== To do ==
Copy all of the records below verbatim.
------------------------
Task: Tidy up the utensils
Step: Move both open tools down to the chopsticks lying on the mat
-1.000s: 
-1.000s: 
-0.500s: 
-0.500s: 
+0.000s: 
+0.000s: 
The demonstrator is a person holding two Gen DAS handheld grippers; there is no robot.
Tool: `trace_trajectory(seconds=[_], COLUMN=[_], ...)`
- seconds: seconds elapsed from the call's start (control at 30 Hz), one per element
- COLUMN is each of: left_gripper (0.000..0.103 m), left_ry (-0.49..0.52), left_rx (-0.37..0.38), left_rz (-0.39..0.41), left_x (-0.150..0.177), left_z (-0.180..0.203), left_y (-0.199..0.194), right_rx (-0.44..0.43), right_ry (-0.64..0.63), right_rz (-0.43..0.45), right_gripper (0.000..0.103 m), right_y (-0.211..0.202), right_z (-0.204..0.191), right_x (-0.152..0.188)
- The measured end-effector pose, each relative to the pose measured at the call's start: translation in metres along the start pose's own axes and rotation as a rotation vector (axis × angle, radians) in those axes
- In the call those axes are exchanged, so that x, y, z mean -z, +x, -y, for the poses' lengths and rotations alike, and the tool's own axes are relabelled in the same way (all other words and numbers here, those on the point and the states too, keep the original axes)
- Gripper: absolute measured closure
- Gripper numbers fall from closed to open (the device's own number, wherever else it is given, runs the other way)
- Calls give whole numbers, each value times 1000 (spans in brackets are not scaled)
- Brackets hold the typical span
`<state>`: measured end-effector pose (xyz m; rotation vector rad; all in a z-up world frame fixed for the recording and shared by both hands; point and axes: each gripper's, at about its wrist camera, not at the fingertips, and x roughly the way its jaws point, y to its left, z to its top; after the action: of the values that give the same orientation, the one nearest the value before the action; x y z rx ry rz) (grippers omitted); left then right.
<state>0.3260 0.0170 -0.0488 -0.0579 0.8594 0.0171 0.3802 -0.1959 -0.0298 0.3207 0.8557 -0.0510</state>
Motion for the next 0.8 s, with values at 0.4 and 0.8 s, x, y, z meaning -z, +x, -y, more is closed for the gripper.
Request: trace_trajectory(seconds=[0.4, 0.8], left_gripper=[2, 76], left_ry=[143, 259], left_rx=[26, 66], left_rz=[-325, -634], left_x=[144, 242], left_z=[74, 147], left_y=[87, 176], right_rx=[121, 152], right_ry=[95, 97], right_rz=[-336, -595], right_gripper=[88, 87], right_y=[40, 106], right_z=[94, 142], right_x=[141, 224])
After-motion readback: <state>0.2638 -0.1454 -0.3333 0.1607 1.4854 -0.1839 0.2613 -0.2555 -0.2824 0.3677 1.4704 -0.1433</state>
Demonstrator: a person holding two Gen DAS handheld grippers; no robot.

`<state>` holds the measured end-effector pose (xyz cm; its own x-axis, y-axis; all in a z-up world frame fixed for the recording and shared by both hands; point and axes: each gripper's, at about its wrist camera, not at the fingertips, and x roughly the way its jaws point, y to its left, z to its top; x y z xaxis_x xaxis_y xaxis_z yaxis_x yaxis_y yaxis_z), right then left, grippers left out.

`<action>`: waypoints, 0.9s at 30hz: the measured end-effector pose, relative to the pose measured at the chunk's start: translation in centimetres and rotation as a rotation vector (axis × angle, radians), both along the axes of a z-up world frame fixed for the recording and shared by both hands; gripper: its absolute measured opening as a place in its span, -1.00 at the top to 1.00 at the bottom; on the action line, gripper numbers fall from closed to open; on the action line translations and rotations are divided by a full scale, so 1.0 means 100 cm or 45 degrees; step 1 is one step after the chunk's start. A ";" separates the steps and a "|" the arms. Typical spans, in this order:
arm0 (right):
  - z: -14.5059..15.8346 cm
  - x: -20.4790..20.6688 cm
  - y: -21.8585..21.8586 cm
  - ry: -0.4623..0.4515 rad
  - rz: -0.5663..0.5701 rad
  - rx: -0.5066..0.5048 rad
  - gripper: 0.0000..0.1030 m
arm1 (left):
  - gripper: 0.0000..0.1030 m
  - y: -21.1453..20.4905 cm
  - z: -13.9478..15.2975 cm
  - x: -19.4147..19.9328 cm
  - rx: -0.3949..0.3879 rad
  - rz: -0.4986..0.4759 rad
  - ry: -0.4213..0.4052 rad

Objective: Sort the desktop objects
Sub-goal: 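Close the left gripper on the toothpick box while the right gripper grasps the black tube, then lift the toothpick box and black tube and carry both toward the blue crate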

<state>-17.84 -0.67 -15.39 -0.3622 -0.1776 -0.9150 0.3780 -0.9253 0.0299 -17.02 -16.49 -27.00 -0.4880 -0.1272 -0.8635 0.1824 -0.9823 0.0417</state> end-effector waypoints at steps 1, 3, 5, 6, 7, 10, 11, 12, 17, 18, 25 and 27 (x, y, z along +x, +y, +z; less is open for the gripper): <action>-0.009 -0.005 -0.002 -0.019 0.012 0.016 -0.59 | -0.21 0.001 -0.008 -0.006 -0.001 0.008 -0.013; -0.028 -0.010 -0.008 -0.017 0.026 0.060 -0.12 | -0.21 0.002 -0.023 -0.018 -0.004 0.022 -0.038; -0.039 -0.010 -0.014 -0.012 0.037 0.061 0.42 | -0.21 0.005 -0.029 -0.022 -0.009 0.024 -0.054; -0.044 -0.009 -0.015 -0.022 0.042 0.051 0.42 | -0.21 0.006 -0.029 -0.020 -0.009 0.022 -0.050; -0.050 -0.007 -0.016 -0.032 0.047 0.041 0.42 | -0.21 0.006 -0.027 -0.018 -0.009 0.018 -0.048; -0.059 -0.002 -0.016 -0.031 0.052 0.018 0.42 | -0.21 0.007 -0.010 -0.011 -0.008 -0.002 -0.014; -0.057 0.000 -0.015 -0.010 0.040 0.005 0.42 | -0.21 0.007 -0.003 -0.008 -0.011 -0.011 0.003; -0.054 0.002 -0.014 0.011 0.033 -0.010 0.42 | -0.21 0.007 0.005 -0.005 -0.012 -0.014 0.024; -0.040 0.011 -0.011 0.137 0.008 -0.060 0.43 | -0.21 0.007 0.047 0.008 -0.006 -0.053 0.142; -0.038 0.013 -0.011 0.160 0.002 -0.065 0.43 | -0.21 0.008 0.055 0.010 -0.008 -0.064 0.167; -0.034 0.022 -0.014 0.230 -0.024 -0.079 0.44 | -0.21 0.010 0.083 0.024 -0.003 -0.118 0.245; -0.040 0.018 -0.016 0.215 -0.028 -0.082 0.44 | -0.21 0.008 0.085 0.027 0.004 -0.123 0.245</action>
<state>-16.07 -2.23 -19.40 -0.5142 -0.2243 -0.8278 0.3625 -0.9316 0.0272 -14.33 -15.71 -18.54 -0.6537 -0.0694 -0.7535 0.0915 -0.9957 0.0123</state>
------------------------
== Answer area ==
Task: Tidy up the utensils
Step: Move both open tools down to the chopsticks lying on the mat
-1.000s: 
-1.000s: 
-0.500s: 
-0.500s: 
+0.000s: 
+0.000s: 
The demonstrator is a person holding two Gen DAS handheld grippers; there is no robot.
Tool: `trace_trajectory(seconds=[_], COLUMN=[_], ...)`
- seconds: seconds elapsed from the call's start (control at 30 Hz), one per element
- COLUMN is each of: left_gripper (0.000..0.103 m), left_ry (-0.49..0.52), left_rx (-0.37..0.38), left_rz (-0.39..0.41), left_x (-0.150..0.177), left_z (-0.180..0.203), left_y (-0.199..0.194), right_rx (-0.44..0.43), right_ry (-0.64..0.63), right_rz (-0.43..0.45), right_gripper (0.000..0.103 m), right_y (-0.211..0.202), right_z (-0.204..0.191), right_x (-0.152..0.188)
- The measured end-effector pose, each relative to the pose measured at the call's start: translation in metres along the start pose's own axes and rotation as a rotation vector (axis × angle, radians) in those axes
- In the call those axes are exchanged, so that x, y, z mean -z, +x, -y, for the poses' lengths and rotations alike, and the tool's own axes are relabelled in the same way (all other words and numbers here, those on the point and the states too, keep the original axes)
- Gripper: absolute measured closure
- Gripper numbers fall from closed to open (the device's own number, wherever else it is given, runs the other way)
- Calls give whole numbers, each value times 1000 (spans in brackets are not scaled)
- Brackets hold the typical span
`<state>`: measured end-effector pose (xyz m; rotation vector rad; all in a z-up world frame fixed for the recording and shared by both hands; point and axes: each gripper's, at about its wrist camera, not at the fingertips, and x roughly the way its jaws point, y to its left, z to its top; after the action: of the values that give the same orientation, the one nearest the value before the action; x y z rx ry rz) (grippers omitted); left then right.
<state>0.3260 0.0170 -0.0488 -0.0579 0.8594 0.0171 0.3802 -0.1959 -0.0298 0.3207 0.8557 -0.0510</state>
Motion for the next 0.8 s, with values at 0.4 and 0.8 s, x, y, z meaning -z, +x, -y, more is closed for the gripper.
Request: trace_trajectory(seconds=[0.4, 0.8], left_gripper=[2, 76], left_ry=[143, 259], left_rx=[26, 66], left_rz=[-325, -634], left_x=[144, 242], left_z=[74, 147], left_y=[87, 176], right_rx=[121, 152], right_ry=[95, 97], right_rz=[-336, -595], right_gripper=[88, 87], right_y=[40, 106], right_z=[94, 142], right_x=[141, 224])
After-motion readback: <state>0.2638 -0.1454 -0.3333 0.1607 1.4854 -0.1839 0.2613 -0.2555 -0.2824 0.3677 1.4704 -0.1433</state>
Demonstrator: a person holding two Gen DAS handheld grippers; no robot.

`<state>` holds the measured end-effector pose (xyz cm; its own x-axis, y-axis; all in a z-up world frame fixed for the recording and shared by both hands; point and axes: each gripper's, at about its wrist camera, not at the fingertips, and x roughly the way its jaws point, y to its left, z to its top; x y z xaxis_x xaxis_y xaxis_z yaxis_x yaxis_y yaxis_z), right then left, grippers left out.

`<action>`: waypoints, 0.9s at 30hz: the measured end-effector pose, relative to the pose measured at the chunk's start: translation in centimetres and rotation as a rotation vector (axis × angle, radians), both along the axes of a z-up world frame fixed for the recording and shared by both hands; gripper: its absolute measured opening as a place in its span, -1.00 at the top to 1.00 at the bottom; on the action line, gripper numbers fall from closed to open; on the action line translations and rotations are divided by a full scale, so 1.0 means 100 cm or 45 degrees; step 1 is one step after the chunk's start. A ";" separates the steps and a "|" the arms. Typical spans, in this order:
arm0 (right):
  - z: -14.5059..15.8346 cm
  - x: -20.4790..20.6688 cm
  - y: -21.8585..21.8586 cm
  - ry: -0.4623..0.4515 rad
  - rz: -0.5663..0.5701 rad
  - rx: -0.5066..0.5048 rad
  - gripper: 0.0000..0.1030 m
arm1 (left):
  - gripper: 0.0000..0.1030 m
  - y: -21.1453..20.4905 cm
  - z: -13.9478..15.2975 cm
  - x: -19.4147..19.9328 cm
  - rx: -0.3949..0.3879 rad
  - rz: -0.4986..0.4759 rad
  - ry: -0.4213..0.4052 rad

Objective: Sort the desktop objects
Sub-goal: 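Close the left gripper on the toothpick box while the right gripper grasps the black tube, then lift the toothpick box and black tube and carry both toward the blue crate
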
<state>-17.84 -0.67 -15.39 -0.3622 -0.1776 -0.9150 0.3780 -0.9253 0.0299 -17.02 -16.49 -27.00 -0.4880 -0.1272 -0.8635 0.1824 -0.9823 0.0417</state> end-effector waypoints at steps 1, 3, 5, 6, 7, 10, 11, 12, 17, 18, 25 and 27 (x, y, z along +x, +y, +z; less is open for the gripper): <action>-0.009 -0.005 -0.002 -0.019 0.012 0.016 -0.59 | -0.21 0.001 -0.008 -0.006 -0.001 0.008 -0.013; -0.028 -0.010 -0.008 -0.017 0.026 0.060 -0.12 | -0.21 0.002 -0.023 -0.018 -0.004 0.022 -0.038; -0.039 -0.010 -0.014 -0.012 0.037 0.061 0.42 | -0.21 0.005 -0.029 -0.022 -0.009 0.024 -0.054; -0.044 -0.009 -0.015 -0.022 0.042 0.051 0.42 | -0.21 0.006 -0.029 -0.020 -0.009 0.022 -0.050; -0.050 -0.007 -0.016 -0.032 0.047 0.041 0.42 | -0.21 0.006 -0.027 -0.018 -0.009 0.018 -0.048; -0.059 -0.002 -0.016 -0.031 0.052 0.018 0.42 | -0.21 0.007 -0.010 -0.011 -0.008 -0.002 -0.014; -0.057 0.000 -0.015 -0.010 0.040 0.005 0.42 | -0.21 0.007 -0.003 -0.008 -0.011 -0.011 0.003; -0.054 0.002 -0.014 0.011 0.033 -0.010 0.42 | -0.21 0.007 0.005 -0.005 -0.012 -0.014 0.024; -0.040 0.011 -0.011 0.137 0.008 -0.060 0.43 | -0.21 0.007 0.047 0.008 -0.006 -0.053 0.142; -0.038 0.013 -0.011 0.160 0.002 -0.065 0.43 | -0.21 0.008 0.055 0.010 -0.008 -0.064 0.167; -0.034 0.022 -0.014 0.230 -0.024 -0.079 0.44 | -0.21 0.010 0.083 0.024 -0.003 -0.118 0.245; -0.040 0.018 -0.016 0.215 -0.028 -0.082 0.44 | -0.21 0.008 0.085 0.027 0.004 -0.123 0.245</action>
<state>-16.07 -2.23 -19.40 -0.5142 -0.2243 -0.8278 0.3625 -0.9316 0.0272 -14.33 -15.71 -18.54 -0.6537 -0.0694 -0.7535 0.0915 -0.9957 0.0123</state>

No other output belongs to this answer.